I am trying to write a function that calculates the correlation between my dependent variable and the independent variables so that I can find the perfect lag for my data before I put it into a regression model. I want to calculate the optimal lag for each quarter(I mean each quarter of the years I am inspecting) of my training data and then average the resulting correlations for each of the lags. A lag of 1 means that my dependent variable in t is best described by my variables in t-1. One could think of this as doing crossvalidation basically. My code is as follows:
Korrelations.Maximierer = function(Aktie, Kategorie){
Ergebnis = matrix(nrow = 114,ncol = 18)
for(tmp in 1:18){
Start.Test=1*tmp
Ende.Test=13*tmp
Untersuchungszeitraum = Aktie[Start.Test:Ende.Test]
for(i in 0:113){
int.low=96-i+18*tmp
int.high=108-i+18*tmp
Ergebnis[i+1,tmp]=mean(abs(cor(Untersuchungszeitraum,Kategorie[int.low:int.high,-1],
method = "spearman")))
}
}
return(Ergebnis)
}
My data is measured in weeks thats why each quarter consists of 13 data points. Furthermore I am inspecting 4,5 Years of data hence 18 quarters. I have got data for my independent variables up to 113 weeks before the first data point of the dependent variable. When I run this I get following error message:
Error in cor(Untersuchungszeitraum, Kategorie[int.low:int.high, -1],
method = "spearman") :
incompatible dimensions In addition: There were 50 or more warnings
(use warnings() to see the first 50)
Typing in 'warnings()' tells me that the standart deviation is zero, what also irritates me.

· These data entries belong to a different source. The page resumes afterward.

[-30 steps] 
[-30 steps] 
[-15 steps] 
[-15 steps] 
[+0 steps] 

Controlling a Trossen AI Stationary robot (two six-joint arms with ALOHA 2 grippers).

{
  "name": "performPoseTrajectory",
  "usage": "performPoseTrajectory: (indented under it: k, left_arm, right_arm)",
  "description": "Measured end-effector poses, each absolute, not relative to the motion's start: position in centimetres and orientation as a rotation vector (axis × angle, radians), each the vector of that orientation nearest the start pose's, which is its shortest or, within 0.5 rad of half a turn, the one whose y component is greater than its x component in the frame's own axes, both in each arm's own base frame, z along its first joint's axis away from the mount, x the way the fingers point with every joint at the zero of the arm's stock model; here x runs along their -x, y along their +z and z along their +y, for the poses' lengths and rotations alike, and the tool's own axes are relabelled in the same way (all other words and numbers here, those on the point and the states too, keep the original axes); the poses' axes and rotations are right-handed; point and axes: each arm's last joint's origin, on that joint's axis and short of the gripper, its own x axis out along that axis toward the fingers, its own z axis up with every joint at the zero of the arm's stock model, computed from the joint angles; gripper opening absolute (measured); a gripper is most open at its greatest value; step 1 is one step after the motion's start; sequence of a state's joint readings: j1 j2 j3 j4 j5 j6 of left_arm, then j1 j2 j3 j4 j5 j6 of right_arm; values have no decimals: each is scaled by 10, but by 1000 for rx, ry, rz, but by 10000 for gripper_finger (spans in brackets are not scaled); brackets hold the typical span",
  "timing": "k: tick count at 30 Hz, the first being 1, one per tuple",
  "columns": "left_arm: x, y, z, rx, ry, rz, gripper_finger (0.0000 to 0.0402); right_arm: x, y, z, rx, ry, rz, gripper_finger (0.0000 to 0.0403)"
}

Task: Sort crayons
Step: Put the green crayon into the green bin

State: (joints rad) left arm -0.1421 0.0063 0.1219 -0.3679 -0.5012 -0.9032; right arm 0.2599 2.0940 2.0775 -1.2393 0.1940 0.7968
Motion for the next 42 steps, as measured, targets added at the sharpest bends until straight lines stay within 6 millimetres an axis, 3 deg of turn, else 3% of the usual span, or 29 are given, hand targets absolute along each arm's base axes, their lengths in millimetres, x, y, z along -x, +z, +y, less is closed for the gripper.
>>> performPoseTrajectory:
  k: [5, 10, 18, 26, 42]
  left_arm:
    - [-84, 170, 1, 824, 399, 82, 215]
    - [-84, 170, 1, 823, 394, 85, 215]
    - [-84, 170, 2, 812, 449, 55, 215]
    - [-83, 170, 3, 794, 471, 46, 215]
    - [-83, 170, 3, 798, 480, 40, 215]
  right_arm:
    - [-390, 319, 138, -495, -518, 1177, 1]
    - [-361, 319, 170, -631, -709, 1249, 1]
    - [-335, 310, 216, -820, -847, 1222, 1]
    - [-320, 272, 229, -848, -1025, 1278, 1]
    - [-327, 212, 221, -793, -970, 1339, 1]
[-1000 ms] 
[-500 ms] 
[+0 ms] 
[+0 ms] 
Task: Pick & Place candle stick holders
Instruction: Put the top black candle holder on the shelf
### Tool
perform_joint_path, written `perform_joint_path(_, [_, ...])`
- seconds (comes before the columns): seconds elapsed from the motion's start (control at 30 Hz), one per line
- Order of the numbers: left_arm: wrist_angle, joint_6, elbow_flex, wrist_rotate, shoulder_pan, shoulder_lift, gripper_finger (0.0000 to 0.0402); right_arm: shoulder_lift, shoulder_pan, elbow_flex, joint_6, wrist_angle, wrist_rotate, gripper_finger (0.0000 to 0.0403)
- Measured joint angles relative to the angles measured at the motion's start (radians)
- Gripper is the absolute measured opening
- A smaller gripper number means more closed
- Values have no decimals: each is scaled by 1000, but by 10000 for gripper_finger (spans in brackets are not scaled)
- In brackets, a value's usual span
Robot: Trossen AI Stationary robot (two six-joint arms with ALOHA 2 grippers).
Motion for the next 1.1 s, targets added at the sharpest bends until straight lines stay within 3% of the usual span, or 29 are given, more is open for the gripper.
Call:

I run the code for the first sample by hand and both "Untersuchungszeitraum" and "Kategorie[int.low:int.high]" have the same number of rows and hence the correlation should be computeable.
After setting my x and y manually, basically just copy pasting the code from my skript and setting tmp = 1 and i = 0 by hand, so omitting the for loops. I tried calculating the correlation for the resulting dataframes and got the result I was looking for. Plus the standard deviation is zero error.
I do not understand why this works when I typ it in by hand and not when I use the skript. Also some insight in the standard deviation is zero error would be nice. Thank you for any help!
I think that the problem might be that Start.Test
and Ende.Test
are not calculated correctly. Kategorie[int.low:int.high,-1]
will always be a vector of length 12 (int.high - int.low = 12
for all values of i
and tmp
), but the length of Untersuchungszeitraum
will be Ende.Test - Start.Test = 12 * tmp
. This means that the vectors will have the same length for the first iteration in the for
-loop, but not after that.
I don't really understand what the code is supposed to do, but one possibility is that you meant to do
Start.test = 1 + tmp
Ende.test = 13 + tmp